In the results, the low-carbohydrate group had a greater strength loss after exercise compared to the high-carb group. The low-carbohydrate exercisers also had less efficient use of protein for muscle repair and rebuilding after training. The authors concluded that dietary carbohydrate, compared to protein, may be a more important nutrient to the novice weight lifter when recovering from exercise-induced muscle damage.

Low-Carb, High-Protein Diets May Affect Bone Density

One of the reasons weight training and weight-bearing exercise has become popular among middle-aged women is that this is a preferred exercise for increasing bone mineral density and preventing osteoporosis.

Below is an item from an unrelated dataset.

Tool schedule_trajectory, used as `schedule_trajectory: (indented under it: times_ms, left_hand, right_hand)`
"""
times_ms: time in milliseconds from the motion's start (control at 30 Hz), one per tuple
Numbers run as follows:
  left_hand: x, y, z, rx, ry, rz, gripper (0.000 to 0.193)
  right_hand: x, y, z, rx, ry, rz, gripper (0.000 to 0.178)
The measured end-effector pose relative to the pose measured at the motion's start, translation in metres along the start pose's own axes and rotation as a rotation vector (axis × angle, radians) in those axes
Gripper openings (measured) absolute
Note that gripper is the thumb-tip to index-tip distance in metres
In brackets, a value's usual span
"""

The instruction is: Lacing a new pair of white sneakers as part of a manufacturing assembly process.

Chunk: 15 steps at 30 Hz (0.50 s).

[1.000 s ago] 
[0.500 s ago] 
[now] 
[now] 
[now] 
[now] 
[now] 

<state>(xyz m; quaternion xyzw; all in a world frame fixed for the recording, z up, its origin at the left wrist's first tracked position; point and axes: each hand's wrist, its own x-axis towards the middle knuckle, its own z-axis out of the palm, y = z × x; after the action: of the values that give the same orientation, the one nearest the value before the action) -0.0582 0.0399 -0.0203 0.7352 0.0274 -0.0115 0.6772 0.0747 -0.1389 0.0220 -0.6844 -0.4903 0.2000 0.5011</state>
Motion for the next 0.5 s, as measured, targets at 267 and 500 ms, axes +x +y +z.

Whether low-carb diets adversely affect bone mineral density, and are therefore a risk factor for osteoporosis, is a hotly debated question. The theoretical evidence for adverse effects of high-protein, low-carb diets is somewhat sound, though, depending on how stringently observed certain dietary precautions are when following such diets.

Researchers from Purdue University studied women from 43 to 80 on various weight-loss diets. The results showed that women who ate high-protein diets with a large amount of lean meat lost bone mineral density compared to women on other types of diet plans.

A possible reason for this is that diets high in meat and protein are more acidic and may therefore require calcium from existing bone to buffer this acidity. On the other hand, diets too low in protein might also affect bone density adversely. Low-carb diets tend to be high in meat proteins because the lower the carbohydrate, the higher the amounts of protein required to fulfill energy requirements.

Eating more vegetable protein in low-carb diets might offset any negative bone effects by minimizing acidity.

Summing up: If you're on a weight-loss diet, removing refined carbs and sugars is always a good idea, but going too low-carb and too high in meat proteins may not be the best policy. For heavy exercisers, a low-carb diet is likely to impair your best performance.


Stellingwerff T, Spriet LL, Watt MJ, et al. Decreased PDH activation and glycogenolysis during exercise following fat adaptation with carbohydrate restoration. Am J Physiol Endocrinol Metab. 2006 Feb;290(2):E380-8.

Benjamin L, Blanpied P, Lamont LS. Dietary Carbohydrate and Protein Manipulation and Exercise Recovery in Novice Weight-Lifters. JEPonline 2009;12 (6):33-39.

Campbell WW, Tang M. Protein Intake, Weight Loss, and Bone Mineral Density in Postmenopausal Women. J Gerontol A Biol Sci Med Sci. 2010 Jul 6.

Bergqvist AG, Schall JI, Stallings VA, Zemel BS. Progressive bone mineral content loss in children with intractable epilepsy treated with the ketogenic diet. Am J Clin Nutr. 2008 Dec;88(6):1678-84.